Characterization of the koala biovar of Chlamydia pneumoniae at four gene loci--ompAVD4, ompB, 16S rRNA, groESL spacer region

Koalas are infected with two species of Chlamydia, C. pecorum and C. pneumoniae. While it is known that significant genetic diversity occurs in the C. pecorum strains infecting koalas, very little is known about the C. pneumoniae strains that infect this host. In the current study, 10 isolates of koala C. pneumoniae were analysed at four gene loci and found to be different to both the human and horse C. pneumoniae strains at all loci (biovar differences ranging from 0.3% at groESL up to 9.0% at ompAVD4). All koala biovar isolates studied were found to be 100% identical at ompAVD4 (all 10 isolates) and at ompB (all three isolates) gene.
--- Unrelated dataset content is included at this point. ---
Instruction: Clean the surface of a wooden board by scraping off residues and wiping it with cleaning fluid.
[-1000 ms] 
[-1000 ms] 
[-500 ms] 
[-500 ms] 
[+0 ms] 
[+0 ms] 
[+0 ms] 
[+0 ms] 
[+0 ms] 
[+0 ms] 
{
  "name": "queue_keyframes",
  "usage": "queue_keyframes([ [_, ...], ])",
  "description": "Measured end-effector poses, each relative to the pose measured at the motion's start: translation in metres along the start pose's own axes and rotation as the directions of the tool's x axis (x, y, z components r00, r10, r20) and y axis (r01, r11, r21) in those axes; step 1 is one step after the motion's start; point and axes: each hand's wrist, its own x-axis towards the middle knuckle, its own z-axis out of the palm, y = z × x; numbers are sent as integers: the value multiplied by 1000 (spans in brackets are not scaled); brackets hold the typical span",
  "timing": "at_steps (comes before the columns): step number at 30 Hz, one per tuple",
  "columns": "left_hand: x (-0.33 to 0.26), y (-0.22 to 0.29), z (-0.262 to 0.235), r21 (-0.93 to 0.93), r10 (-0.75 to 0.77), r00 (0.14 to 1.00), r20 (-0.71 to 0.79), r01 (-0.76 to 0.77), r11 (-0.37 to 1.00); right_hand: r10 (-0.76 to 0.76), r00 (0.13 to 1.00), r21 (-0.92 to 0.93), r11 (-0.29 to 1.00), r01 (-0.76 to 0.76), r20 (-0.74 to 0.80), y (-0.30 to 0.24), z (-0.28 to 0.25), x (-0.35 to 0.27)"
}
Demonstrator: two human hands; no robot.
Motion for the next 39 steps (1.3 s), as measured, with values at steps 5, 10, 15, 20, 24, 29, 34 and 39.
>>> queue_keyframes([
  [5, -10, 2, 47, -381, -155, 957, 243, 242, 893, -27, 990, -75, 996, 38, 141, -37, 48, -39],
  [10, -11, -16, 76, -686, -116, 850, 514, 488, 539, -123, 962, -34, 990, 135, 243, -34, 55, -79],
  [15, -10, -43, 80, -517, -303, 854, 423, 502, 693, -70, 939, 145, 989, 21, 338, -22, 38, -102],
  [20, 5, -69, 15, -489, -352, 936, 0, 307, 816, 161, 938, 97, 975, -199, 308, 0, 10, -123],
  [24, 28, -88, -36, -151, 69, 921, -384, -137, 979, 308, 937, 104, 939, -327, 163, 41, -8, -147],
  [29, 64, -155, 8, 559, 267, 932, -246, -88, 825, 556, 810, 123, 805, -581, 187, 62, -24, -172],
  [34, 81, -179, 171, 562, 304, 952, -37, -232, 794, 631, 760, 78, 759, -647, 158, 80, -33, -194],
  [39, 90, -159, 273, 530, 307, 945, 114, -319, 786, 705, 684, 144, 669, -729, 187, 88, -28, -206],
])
This lack of allelic polymorphisms at ompAVD4 has now been observed for koala C. pneumoniae, human C. pneumoniae, guinea pig inclusion conjuctivitis C. psittaci and feline conjuctivitis C. psittaci and may be correlated to a lack of antibody response to the chlamydial major outer membrane protein (MOMP) in these same strain/host combinations. This study also provides the first documented case of natural C. pneumoniae infection causing a severe and extended respiratory episode in a captive koala population. This captive episode is in contrast to most free-range observations in which koala C. pneumoniae is rarely documented as causing respiratory, ocular or urogenital tract disease.